El ordenamiento jurídico, por propia definición semántica, nos indica orden, esto es jerarquía. Es lo que debe regir cualquier Estado de Derecho. El ordenamiento jurídico es orden entre normas jurídicas. Es decir, el conjunto de normas procedentes de uno o varios centros de producción normativa organizadas bajo criterios de convivencia interna con la pretensión de garantizarse el grado máximo de obligatoriedad en su cumplimiento.

Nuestro ordenamiento jurídico pretende eliminar las distorsiones en su interior al establecer los principios de distribución interna de las posiciones normativas con formas de equiordenación (en el mismo plano), infraordenación (subordinación) o supraordenación (posición de unas normas sobre otras). Tal distribución emana directamente de la Constitución en lo referido a la forma que esta establece para la producción de cada norma. Los principios que la Constitución establece son los de jerarquía, competencia y función constitucional.

La creación de un parlamento (en nuestro Estado bicameral, es decir con dos cámaras, esto es Congreso y Senado) tiene como objeto que la producción normativa esté básicamente centralizada en dicho parlamento y que el juego de reparto de poderes entre los diferentes partidos con representación parlamentaria (insisto, en ambas cámaras), permita un control de dicha producción normativa. Sin embargo, las lógicas tensiones por captar más cotas de poder normativo del estado, los diferentes gobiernos (poder ejecutivo) han procurado siempre obtener mayores márgenes de actuación, con argumentos como la necesidad o incluso por la incapacidad del propio parlamento para legislar con la celeridad necesaria.

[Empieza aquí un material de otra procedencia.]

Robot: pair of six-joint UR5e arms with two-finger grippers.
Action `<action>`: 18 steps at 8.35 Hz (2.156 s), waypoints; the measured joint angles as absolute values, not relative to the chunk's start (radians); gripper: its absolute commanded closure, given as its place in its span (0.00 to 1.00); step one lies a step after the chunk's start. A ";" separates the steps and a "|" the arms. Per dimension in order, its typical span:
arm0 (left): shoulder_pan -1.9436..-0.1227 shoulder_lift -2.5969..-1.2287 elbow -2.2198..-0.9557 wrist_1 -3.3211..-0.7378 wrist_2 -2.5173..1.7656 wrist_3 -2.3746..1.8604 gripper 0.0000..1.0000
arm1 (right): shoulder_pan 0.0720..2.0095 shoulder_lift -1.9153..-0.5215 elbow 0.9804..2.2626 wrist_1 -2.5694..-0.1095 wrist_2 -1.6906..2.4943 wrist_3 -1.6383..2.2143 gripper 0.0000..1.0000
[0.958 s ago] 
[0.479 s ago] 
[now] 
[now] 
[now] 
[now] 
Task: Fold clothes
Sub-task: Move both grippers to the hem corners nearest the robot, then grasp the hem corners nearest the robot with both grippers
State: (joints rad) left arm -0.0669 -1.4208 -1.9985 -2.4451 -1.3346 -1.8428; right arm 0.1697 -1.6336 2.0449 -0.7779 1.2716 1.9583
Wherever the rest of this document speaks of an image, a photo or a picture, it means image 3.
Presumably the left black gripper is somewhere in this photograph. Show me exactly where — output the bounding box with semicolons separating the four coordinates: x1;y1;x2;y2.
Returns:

El artículo 86 de la CE establece que únicamente podrá ser utilizado el Decreto Ley en casos de extraordinaria y urgente necesidad, mostrando así que solo en situaciones singulares podrá ser usado. Hacerlo de otra manera es un fraude de ley por parte del gobierno que debe conducir a la inconstitucionalidad de la norma. El problema es que dicho examen de constitucionalidad actualmente se realiza a posteriori, lo que implica que los efectos provocados por la aplicación de la norma además no puedan retrotraerse.

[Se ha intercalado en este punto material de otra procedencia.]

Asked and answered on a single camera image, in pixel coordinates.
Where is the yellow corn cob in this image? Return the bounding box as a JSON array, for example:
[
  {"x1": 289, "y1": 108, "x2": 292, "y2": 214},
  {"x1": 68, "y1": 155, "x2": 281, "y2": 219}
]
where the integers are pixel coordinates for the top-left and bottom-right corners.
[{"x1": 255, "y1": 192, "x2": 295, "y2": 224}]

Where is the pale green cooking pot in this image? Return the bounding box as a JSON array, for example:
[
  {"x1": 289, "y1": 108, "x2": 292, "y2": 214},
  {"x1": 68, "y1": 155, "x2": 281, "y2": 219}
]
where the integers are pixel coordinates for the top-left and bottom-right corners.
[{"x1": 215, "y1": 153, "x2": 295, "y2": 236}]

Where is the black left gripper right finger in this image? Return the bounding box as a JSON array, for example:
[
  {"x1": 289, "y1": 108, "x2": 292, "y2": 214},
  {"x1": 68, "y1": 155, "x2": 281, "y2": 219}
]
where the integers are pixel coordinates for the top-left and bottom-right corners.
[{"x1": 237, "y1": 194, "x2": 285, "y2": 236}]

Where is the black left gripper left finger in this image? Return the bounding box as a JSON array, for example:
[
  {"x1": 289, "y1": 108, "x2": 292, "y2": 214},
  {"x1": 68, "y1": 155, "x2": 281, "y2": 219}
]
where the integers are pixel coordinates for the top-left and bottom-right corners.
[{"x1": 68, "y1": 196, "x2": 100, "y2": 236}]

La solución a mi juicio pasaría por modificar el uso del decreto ley, debiéndose someter a un examen por parte del Tribuna Constitucional y quedando por tanto la carga de la prueba de la extraordinaria y urgente necesidad en el gobierno que la invoque, y mediante un procedimiento de urgencia, el Tribunal Constitucional deba pronunciarse al respecto e incluso dejarlo suspendido mientras el mismo toma la decisión que puede establecerse en la propia ley del TC en un periodo corto de tiempo.
Ningún ejecutivo hasta la fecha ha decidido hacerlo, pero la nueva política debe pensar en hacerlo, pues corremos el riesgo de irnos hacia estados totalitarios encubiertos donde la voluntad del gobierno (en este caso con solo 84 diputados) impone su voluntad a todo un Estado.

Esto si que es extraordinariamiente urgente que se realice.